The electrical wiring in 12-volt systems, such as those in cars and boats, is subject to several damage hazards that can create shorts and stop on-board appliances from working. Automotive wiring under the hood is exposed to heat and corrosive fluids. Some marine wiring is not concealed well enough to prevent it from becoming damaged by other items in the boat. Test the wiring for a short the next time something stops working in your car or boat.
- Skill level:
Things you need
- Adjustable wrench
- Wiring schematics
- Lead extensions
Turn off the motor and unhook the battery. Remove the positive terminal from the 12-volt battery by loosening the terminal bolt with an adjustable wrench. Pull the cable away from the battery to prevent the terminal from making contact with the positive post.
Refer to the wiring schematic for 12-volt electrical systems in boats and cars to find all the electrical wiring involved in the non-functioning device. Locate each of the physical wires in the car or boat that are shown in the wiring diagram.
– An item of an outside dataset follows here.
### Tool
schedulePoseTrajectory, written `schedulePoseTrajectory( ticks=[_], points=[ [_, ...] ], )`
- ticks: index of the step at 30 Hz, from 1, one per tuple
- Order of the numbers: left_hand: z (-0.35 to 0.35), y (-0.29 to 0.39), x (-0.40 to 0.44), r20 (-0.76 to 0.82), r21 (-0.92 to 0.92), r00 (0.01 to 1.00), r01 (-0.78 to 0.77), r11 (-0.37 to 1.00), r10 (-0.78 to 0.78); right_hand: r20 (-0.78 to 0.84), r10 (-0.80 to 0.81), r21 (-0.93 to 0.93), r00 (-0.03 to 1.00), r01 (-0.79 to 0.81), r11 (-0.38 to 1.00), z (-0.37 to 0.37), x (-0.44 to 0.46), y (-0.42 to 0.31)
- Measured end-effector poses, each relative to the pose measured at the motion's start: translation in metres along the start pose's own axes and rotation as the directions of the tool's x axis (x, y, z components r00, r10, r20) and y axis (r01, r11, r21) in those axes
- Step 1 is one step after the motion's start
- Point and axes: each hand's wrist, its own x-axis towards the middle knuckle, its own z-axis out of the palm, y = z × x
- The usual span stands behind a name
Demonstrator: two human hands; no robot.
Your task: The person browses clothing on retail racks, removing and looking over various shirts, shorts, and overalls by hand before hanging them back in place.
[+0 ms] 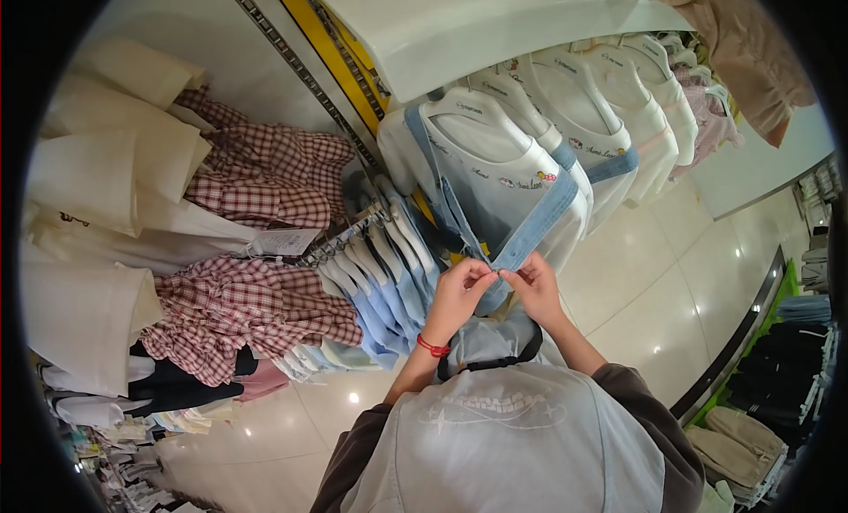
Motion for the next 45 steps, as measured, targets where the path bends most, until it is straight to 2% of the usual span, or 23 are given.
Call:
schedulePoseTrajectory(
  ticks=[3,6,9,12,15,18,21,24,28,30,33,34,36,38,39,40,44,45],
  points=[
    [0.000,-0.007,0.002,0.016,-0.153,0.999,0.037,0.987,-0.035,0.029,-0.002,0.028,1.000,0.001,1.000,-0.004,0.001,0.002],
    [-0.002,-0.005,0.003,0.079,-0.250,0.990,0.132,0.959,-0.116,0.107,0.092,0.032,0.990,-0.096,0.995,-0.013,0.005,-0.003],
    [-0.011,-0.008,0.009,0.273,-0.299,0.945,0.261,0.918,-0.180,0.184,0.111,0.128,0.977,-0.136,0.982,-0.014,0.007,-0.013],
    [-0.008,-0.015,0.014,0.298,-0.356,0.939,0.276,0.893,-0.171,0.179,0.078,0.138,0.981,-0.104,0.985,-0.016,0.008,-0.012],
    [0.002,-0.025,0.019,0.092,-0.125,0.996,0.026,0.992,-0.014,0.062,0.054,0.068,0.997,-0.059,0.996,-0.011,0.009,-0.007],
    [0.014,-0.023,0.016,-0.056,-0.195,0.996,-0.081,0.977,0.071,0.045,0.009,0.060,0.999,-0.012,0.998,-0.010,0.013,0.001],
    [0.012,-0.029,0.016,-0.023,-0.246,0.999,-0.045,0.968,0.040,0.063,-0.060,-0.040,0.996,0.063,0.997,-0.015,0.015,0.014],
    [0.012,-0.035,0.021,-0.009,-0.261,0.998,-0.055,0.964,0.055,0.011,-0.071,-0.078,0.997,0.072,0.994,-0.014,0.017,0.012],
    [0.014,-0.045,0.030,0.087,-0.260,0.995,-0.024,0.965,0.048,-0.021,-0.162,-0.413,0.987,0.139,0.900,-0.014,0.015,0.016],
    [0.016,-0.047,0.037,0.121,-0.121,0.989,-0.068,0.990,0.083,-0.074,-0.177,-0.514,0.981,0.114,0.850,-0.017,0.017,0.022],
    [0.014,-0.050,0.047,0.166,0.004,0.981,-0.101,0.995,0.099,-0.121,0.043,-0.433,0.992,-0.092,0.897,-0.028,0.023,0.021],
    [0.012,-0.053,0.051,0.178,0.031,0.979,-0.106,0.994,0.099,-0.122,0.070,-0.339,0.990,-0.108,0.935,-0.032,0.025,0.025],
    [0.004,-0.065,0.061,-0.006,0.007,0.992,-0.128,0.992,0.128,-0.110,0.122,-0.142,0.986,-0.137,0.980,-0.045,0.031,0.041],
    [-0.012,-0.075,0.074,-0.169,-0.064,0.977,-0.146,0.987,0.133,-0.144,0.097,-0.177,0.985,-0.122,0.977,-0.059,0.033,0.052],
    [-0.020,-0.069,0.083,-0.253,-0.014,0.959,-0.140,0.990,0.131,-0.158,0.087,-0.194,0.984,-0.117,0.974,-0.067,0.033,0.057],
    [-0.034,-0.061,0.105,-0.365,-0.011,0.911,-0.209,0.978,0.191,-0.171,0.080,-0.212,0.982,-0.116,0.970,-0.073,0.033,0.060],
    [-0.056,-0.059,0.154,-0.386,0.036,0.871,-0.313,0.949,0.302,-0.262,0.017,-0.335,0.965,-0.107,0.936,-0.087,0.035,0.053],
    [-0.055,-0.053,0.160,-0.341,-0.033,0.903,-0.289,0.957,0.261,-0.278,-0.065,-0.386,0.958,-0.050,0.921,-0.088,0.035,0.051]
  ],
)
Set a multimeter to "ohms" to perform continuity tests on each of the wires. Zero out the ohms scale on an analogue multimeter by touching the leads together and setting the needle on zero with the calibrating wheel or dial.
Touch one lead to one end of a wire and the other lead to the other end. Avoid touching the leads while taking a reading, as your skin will affect the resistance being measured. Use long lead extension wires with alligator clip ends if necessary for reaching both ends of long wires.
Read the ohms values shown on the meter display. A reading reflected by any number shows a good wire. An infinite reading shows a short in the wire. Replace any wire that proves to have a short with this test to restore service to the on-board appliance.